[TASK BRIEF]:
Pictures must not appear in the copy. Restate exactly the lines below from the one with "Entry from a" through the one with "In picture 2 the", inclusive.
⁂
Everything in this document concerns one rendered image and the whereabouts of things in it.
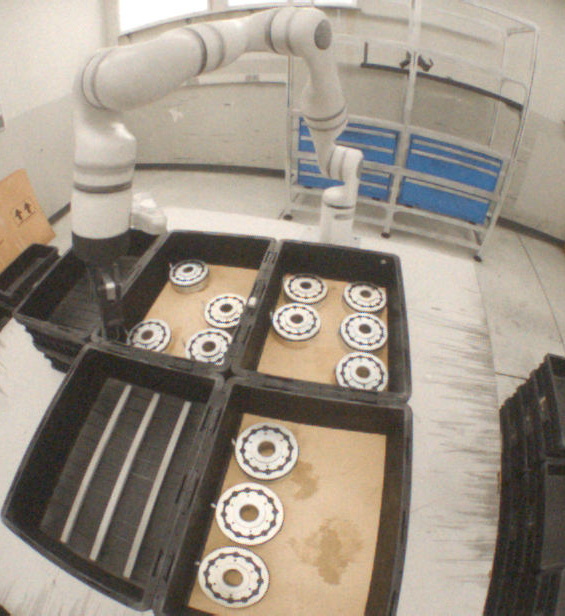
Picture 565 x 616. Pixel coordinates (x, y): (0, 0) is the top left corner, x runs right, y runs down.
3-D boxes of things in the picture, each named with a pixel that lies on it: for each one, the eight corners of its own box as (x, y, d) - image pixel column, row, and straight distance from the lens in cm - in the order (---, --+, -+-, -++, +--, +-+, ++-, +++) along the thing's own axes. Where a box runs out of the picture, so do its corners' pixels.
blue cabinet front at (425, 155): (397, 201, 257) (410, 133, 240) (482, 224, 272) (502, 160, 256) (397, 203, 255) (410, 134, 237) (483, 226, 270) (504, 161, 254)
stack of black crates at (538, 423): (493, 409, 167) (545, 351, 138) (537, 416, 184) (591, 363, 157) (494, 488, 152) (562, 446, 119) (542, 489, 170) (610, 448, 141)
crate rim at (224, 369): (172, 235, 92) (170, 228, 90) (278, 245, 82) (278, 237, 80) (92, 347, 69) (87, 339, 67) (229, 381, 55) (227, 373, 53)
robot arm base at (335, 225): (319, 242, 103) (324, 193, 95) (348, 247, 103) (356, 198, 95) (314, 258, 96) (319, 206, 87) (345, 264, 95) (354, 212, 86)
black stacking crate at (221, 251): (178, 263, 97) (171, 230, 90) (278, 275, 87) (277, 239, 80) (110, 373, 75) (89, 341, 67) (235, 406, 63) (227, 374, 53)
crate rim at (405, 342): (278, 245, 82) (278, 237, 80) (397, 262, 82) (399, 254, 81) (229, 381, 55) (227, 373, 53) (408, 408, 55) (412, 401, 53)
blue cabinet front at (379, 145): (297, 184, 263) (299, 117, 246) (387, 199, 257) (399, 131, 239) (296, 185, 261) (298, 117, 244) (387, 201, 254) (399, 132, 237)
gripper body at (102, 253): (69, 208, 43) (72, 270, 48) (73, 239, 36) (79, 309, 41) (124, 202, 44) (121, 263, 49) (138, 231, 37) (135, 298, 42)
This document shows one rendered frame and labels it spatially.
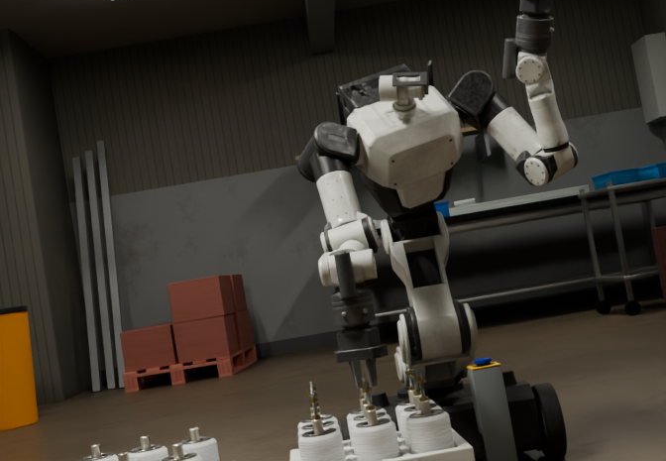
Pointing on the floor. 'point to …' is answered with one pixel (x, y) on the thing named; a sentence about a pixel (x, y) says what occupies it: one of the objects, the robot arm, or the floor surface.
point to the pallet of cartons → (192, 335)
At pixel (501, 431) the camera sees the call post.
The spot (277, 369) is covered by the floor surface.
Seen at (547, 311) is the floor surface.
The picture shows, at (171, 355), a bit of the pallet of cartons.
⁂
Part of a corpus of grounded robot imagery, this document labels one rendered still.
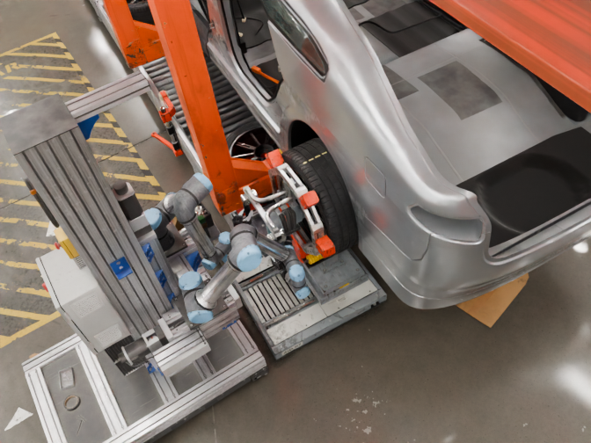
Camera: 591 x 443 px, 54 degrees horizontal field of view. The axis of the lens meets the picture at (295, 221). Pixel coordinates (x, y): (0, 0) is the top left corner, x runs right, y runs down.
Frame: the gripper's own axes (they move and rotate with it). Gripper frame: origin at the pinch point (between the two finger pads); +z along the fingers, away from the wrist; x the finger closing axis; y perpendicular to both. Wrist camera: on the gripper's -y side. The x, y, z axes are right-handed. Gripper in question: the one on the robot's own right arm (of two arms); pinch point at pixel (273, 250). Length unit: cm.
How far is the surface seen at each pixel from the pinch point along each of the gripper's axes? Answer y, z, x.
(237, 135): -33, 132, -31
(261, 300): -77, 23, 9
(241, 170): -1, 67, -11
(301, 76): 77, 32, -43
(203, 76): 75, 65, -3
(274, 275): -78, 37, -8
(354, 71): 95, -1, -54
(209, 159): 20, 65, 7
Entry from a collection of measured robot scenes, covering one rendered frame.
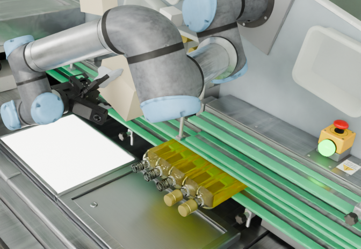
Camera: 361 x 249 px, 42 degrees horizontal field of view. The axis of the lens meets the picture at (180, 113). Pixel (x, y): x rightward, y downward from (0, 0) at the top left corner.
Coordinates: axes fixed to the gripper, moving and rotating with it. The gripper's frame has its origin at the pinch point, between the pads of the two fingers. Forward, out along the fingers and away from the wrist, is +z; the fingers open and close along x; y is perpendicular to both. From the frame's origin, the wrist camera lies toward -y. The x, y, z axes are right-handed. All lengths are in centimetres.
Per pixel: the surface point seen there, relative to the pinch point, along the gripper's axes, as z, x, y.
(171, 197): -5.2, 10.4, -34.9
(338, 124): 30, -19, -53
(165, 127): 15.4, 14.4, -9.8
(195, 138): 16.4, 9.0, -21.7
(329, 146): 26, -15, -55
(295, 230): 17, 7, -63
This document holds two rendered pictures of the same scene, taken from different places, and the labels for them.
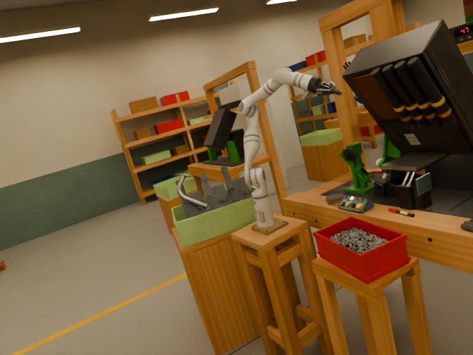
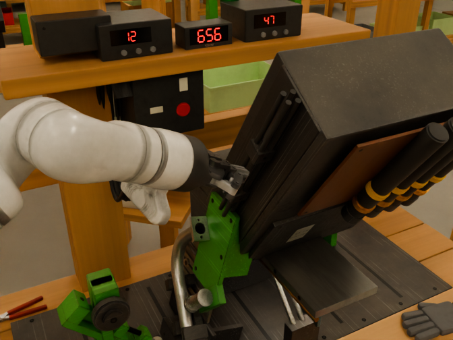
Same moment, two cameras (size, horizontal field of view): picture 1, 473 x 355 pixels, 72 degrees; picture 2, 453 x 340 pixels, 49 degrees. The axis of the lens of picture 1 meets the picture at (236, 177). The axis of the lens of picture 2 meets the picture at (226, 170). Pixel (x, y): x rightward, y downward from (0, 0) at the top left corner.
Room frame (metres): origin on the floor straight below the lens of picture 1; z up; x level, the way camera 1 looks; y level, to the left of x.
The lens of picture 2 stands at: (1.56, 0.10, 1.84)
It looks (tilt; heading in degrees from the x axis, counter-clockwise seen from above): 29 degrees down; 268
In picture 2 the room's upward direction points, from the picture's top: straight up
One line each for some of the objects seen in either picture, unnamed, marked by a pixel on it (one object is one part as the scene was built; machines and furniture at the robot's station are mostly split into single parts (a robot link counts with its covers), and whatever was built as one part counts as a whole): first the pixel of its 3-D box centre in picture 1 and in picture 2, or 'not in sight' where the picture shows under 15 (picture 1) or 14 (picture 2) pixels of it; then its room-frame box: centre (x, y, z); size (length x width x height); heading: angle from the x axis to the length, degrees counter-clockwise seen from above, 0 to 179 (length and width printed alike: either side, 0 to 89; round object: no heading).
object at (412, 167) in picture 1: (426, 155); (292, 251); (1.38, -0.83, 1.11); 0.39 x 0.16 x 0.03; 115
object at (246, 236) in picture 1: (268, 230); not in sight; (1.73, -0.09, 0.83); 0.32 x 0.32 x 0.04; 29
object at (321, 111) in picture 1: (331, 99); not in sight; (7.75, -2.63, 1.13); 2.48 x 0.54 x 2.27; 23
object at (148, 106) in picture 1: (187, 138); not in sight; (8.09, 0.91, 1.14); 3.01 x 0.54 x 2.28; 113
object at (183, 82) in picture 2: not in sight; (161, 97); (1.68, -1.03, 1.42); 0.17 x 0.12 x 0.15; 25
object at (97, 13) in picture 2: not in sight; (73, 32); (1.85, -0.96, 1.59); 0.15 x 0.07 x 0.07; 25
⁂
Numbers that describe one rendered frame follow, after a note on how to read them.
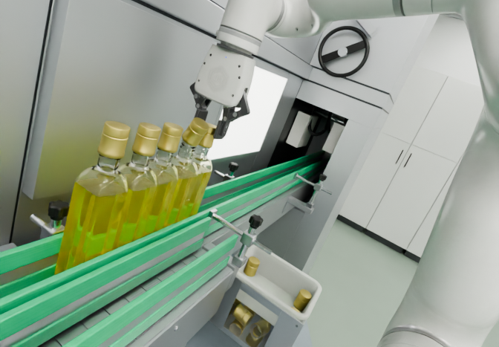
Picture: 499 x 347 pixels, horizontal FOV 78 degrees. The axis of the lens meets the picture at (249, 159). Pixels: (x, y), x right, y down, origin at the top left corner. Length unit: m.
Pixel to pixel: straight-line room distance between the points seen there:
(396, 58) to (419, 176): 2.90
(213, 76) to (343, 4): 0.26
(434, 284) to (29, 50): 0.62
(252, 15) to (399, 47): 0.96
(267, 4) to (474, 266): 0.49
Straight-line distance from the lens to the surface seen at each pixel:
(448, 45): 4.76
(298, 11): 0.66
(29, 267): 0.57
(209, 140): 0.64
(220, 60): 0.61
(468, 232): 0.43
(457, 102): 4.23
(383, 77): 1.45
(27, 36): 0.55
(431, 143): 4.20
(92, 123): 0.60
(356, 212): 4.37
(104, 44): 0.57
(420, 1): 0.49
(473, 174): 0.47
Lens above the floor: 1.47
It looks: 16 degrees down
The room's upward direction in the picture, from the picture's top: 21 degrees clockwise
⁂
[RESULT FOR THIS EXERCISE]:
Entry from a collection of measured robot scenes, covering one rendered frame.
Camera: 361 x 249 px, 42 degrees horizontal field of view. The axis of the lens meets the picture at (180, 113). Pixel (x, y): x rightward, y downward from (0, 0) at the top left corner.
Coordinates: axes fixed to the gripper, moving and rotating with it. The gripper's frame has its origin at the pinch point, between the pads of the two fingers. Forward, out along the fingers and away from the wrist, is +z; the fingers open and close along x; y is perpendicular to both. From the frame's origin, the wrist camera lies toward -y. The x, y, z axes are right-handed. All lengths are in centimetres.
Per pixel: the surface point seen there, relative to the pinch point, along the gripper's axes, as z, x, y.
(171, 197): -5.2, 10.4, -34.9
(338, 124): 30, -19, -53
(165, 127): 15.4, 14.4, -9.8
(195, 138): 16.4, 9.0, -21.7
(329, 146): 26, -15, -55
(295, 230): 17, 7, -63
This document holds two rendered pictures of the same scene, taken from different places, and the labels for them.
Same moment, two cameras (size, horizontal field of view): picture 1, 473 x 355 pixels, 72 degrees; picture 2, 453 x 340 pixels, 49 degrees. The axis of the lens of picture 1 meets the picture at (236, 177). The axis of the lens of picture 2 meets the picture at (226, 170). Pixel (x, y): x rightward, y downward from (0, 0) at the top left corner.
Room frame (metres): origin on the floor straight below the lens of picture 1; z up; x level, the way camera 1 looks; y level, to the left of x.
The lens of picture 2 stands at: (1.56, 0.10, 1.84)
It looks (tilt; heading in degrees from the x axis, counter-clockwise seen from above): 29 degrees down; 268
In picture 2 the room's upward direction points, from the picture's top: straight up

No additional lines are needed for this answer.